Across ten chapters, Knudsen analyzes not only the Eastern Black Sea fishery, but the different classes of fishermen found there and the various ways social policies as well as science and technology have been acculturated, rejected, misunderstood, and mismanaged by fishermen to form their particular relationships to the Eastern Black Sea. In chapter 2, the author sets the stage with a discussion of the historical place of seafood consumption in Turkish culture as a whole that serves as a solid foundation for further discussion in the next five chapters where he treats specific relationships between fishermen and the state (chapter 3), fishermen and the sea (chapter 4), fisherman with each other (chapter 5), and even fishermen’s social relationships with family and friends (chapter 6). The last three chapters deal with the fishermen’s relationships to science, technology, and the politics of the fishery, with one chapter dealing with the controversy involving the use of sonar, another focusing on attempts to create fishing cooperatives, and the final chapter discussing the way knowledge of fisheries science is integrated into the Islamic culture in Turkey. These chapters come together to illustrate how the cultural dynamics between different human agents (common people, scientists, and the state) seeking to exploit the Black Sea fishery in their own way effectively stifles the development of any progress toward sustainable management of the fishery.
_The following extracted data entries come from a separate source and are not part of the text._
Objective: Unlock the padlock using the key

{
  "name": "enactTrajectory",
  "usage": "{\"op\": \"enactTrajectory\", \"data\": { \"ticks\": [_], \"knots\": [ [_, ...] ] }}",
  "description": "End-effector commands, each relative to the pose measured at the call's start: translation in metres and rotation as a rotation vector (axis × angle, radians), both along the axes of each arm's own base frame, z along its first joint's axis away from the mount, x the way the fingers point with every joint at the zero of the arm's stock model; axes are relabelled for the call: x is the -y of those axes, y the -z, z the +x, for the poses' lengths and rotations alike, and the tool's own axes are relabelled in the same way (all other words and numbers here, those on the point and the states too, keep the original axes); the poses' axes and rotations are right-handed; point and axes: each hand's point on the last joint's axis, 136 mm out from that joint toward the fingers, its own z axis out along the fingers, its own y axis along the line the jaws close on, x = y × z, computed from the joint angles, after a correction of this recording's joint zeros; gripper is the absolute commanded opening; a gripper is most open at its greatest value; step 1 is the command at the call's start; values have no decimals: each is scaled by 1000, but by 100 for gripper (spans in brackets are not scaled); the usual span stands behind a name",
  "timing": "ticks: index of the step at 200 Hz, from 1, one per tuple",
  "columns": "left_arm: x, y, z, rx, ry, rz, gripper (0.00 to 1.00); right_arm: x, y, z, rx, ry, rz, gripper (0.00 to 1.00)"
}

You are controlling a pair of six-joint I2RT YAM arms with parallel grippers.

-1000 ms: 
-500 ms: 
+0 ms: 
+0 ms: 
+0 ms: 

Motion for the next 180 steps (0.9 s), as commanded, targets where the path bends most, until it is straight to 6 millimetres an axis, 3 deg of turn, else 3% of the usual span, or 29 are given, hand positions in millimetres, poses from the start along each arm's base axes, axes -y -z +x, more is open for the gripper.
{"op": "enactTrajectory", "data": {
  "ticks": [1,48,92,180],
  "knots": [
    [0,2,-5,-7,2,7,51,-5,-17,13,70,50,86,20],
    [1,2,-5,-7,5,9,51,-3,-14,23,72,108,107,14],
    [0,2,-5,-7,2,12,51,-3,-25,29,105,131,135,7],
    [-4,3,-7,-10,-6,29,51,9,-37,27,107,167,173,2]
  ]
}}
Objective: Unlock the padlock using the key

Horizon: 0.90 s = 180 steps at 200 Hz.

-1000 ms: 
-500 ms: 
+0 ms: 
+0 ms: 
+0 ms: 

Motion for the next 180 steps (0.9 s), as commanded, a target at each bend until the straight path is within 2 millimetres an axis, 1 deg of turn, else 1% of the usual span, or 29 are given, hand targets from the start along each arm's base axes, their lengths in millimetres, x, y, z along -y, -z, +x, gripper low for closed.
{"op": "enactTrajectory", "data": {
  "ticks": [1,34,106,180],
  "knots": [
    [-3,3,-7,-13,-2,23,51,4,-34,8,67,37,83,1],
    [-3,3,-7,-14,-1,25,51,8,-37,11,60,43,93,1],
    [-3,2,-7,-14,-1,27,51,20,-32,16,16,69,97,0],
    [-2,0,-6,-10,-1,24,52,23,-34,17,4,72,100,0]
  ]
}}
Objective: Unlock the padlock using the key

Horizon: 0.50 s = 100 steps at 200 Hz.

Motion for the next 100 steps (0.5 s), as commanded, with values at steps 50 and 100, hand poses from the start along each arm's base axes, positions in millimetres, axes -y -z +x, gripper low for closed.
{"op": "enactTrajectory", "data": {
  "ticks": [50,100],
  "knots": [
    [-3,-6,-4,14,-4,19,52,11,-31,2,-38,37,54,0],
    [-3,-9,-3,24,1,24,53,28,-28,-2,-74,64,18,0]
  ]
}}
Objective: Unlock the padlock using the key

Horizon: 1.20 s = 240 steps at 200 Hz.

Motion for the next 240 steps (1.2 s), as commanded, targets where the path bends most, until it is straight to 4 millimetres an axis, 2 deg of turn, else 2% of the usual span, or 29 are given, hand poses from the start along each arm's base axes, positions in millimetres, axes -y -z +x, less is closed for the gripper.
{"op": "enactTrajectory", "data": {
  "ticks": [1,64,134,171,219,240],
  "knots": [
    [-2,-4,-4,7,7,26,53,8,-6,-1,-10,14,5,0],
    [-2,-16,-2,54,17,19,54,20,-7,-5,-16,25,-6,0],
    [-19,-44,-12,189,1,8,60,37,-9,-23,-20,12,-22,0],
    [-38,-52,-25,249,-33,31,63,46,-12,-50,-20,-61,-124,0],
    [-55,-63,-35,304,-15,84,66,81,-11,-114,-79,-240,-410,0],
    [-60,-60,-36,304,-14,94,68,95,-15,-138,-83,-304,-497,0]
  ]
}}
The book is well organized and the study follows smoothly from one chapter to the next offering a well-informed analysis of the nature-culture dichotomy on the Eastern Black Sea coast. That said, the author’s style and his attempt to make the book interdisciplinary also lead to some difficulties with the text. While the interdisciplinary approach lends itself to a broader audience and can address new questions, especially those that cross the boundaries of science and culture, they can also be encumbered by the lack of a common disciplinary vocabulary and attempts to say too many things to too many specialized audiences. In this particular study, this sometimes leads to prose that is overly verbose and terminology that is a bit awkward and occasionally confusing. The text is well annotated with a bibliography, index, and a glossary containing frequently used Turkish words. Readers will find the Turkish word glossary a valuable edition as the integration of local terminology related to fishing and fish is a major thrust of the book.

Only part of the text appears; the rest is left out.